I've been thinking about what felt different about the internet back then. Obviously, as an adult, everything feels different anyway. One thing I've realised about myself is that I tie a lot of worth into my output, as a human. If I don't complete a certain amount of tasks in a day, whether that be ironing the school uniform or finishing all my freelance work, what am I even here for? What is the point of me? Am I worth anything at all, without this stuff? And that's a worrying philosophical pondering for another time, but this attitude does impact the way I spend my time online. Everyone seems to be doing so many things, you know?

And you don't have to be online for very long to see that the dark side of the internet is now less of a side, and more of the entire structure. Unkindness and rage bait are two of the foundational pillars that keep the whole thing standing. Did it used to be this way? I don't think it did. In the '90s and early '00s, the internet felt more collaborative, funny, indie, and, I don't know, optimistic. Less corporate, maybe. Less cynical. And on somewhere as benign as BlueSky, I occasionally take a bit of psychic damage because someone has posted something awful.

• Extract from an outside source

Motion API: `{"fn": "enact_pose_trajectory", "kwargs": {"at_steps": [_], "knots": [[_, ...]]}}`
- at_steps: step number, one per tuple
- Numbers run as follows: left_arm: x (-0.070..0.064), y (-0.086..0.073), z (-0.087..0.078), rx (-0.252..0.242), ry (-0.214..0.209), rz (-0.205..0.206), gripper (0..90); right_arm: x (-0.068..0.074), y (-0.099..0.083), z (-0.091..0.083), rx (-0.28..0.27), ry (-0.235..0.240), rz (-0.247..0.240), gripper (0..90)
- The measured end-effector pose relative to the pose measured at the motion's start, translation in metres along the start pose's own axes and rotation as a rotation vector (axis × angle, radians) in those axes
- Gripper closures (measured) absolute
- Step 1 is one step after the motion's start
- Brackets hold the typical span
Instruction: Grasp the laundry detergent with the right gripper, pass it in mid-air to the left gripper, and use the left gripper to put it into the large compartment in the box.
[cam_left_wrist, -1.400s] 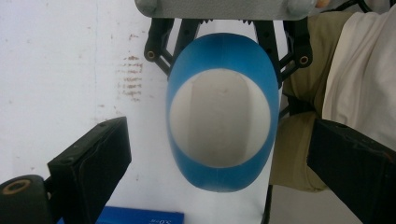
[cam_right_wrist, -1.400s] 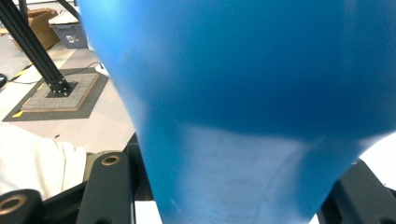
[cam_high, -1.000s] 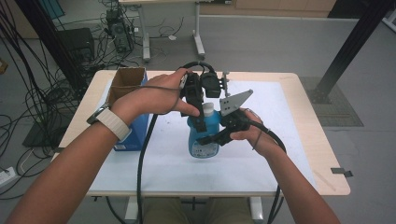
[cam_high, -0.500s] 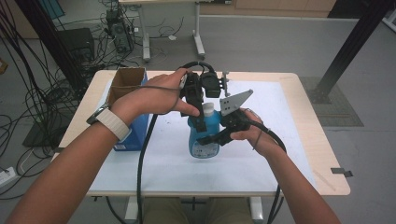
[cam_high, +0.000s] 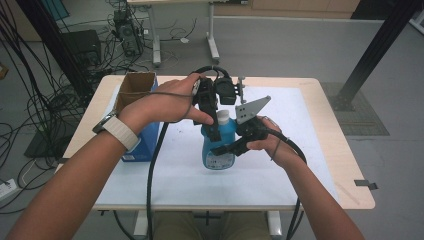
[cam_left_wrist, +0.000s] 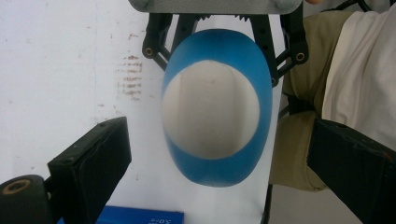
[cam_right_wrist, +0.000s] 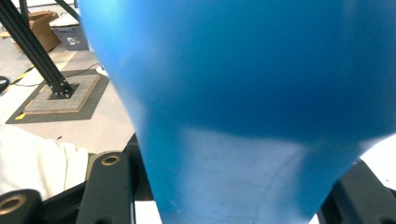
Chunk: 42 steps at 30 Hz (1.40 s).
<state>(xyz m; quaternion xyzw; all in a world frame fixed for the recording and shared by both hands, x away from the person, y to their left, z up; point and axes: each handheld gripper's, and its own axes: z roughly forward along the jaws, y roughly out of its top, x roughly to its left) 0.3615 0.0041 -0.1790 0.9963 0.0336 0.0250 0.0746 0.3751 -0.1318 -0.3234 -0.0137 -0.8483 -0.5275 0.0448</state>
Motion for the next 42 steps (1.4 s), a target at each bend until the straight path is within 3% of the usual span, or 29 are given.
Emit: {"fn": "enact_pose_trajectory", "kwargs": {"at_steps": [42], "knots": [[-0.0002, 0.0001, 0.0002, 0.002, -0.001, 0.001, 6.9, -0.0004, -0.0009, 0.0009, 0.009, 0.000, 0.000, 43.6]]}}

I know I'm looking back with rose-tinted glasses, but I know I'm not wrong, either.

I came away from that Friday-night deep talk with my friends with the realisation that sometimes our communities and our spaces, online and off, shift and change whether we want them to or not. And, sometimes, even if they do stay largely the same, we change so much that those spaces don't feel the same anyway. It's okay to feel a bit sad about that really. It's okay to long for a time that used to be, and to sometimes enjoy a quick trip down memory lane.

What's not healthy is constantly complaining that things aren't good enough anymore. There's excitement and possibility in the new, and there will always be joy and collaboration and silliness to be found. I've made some amazing friends online over the past few years and that, alone, makes it worth it. Perhaps eventually the internet will break under the weight of fake images, fake answers, and fake lives, but for now, bits of it are still good. At least, that's what I tell myself.

Anyway, all that is to say I have room in my life for an MMO with my online friends, maybe. Any suggestions?